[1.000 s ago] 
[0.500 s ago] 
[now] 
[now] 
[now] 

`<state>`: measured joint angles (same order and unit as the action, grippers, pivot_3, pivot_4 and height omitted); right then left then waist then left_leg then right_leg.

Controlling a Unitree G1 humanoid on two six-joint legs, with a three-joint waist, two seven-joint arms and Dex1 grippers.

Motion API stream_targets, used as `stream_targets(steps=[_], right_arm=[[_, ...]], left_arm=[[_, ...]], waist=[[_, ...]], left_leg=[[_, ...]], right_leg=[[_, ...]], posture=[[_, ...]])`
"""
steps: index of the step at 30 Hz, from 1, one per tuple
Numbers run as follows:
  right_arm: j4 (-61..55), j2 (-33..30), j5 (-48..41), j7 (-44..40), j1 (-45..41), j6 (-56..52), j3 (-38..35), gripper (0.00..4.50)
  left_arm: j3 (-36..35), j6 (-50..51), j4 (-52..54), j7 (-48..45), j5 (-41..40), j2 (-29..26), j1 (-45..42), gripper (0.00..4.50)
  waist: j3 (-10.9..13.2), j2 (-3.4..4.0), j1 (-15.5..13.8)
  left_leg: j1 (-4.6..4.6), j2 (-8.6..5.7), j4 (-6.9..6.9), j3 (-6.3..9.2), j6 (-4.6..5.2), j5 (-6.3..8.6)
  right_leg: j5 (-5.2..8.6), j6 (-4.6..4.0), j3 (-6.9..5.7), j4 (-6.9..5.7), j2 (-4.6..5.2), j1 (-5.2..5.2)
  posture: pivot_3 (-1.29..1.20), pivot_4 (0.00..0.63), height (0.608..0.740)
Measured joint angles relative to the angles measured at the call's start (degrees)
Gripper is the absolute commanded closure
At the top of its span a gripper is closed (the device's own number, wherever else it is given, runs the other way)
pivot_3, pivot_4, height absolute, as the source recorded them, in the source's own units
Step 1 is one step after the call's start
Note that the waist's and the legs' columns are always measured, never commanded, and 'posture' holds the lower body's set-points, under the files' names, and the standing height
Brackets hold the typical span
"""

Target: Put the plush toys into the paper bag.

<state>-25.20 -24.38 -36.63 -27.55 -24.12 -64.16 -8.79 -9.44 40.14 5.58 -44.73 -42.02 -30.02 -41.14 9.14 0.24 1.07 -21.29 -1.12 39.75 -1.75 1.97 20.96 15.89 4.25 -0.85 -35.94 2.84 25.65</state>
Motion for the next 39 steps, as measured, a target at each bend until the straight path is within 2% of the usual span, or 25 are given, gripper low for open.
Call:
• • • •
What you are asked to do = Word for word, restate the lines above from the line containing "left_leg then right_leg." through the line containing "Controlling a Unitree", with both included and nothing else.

Exercise solution =
`<state>`: measured joint angles (same order and unit as the action, grippers, pivot_3, pivot_4 and height omitted); right then left then waist then left_leg then right_leg.

Controlling a Unitree G1 humanoid on two six-joint legs, with a three-joint waist, two seven-joint arms and Dex1 grippers.

The exercise has been completed in full.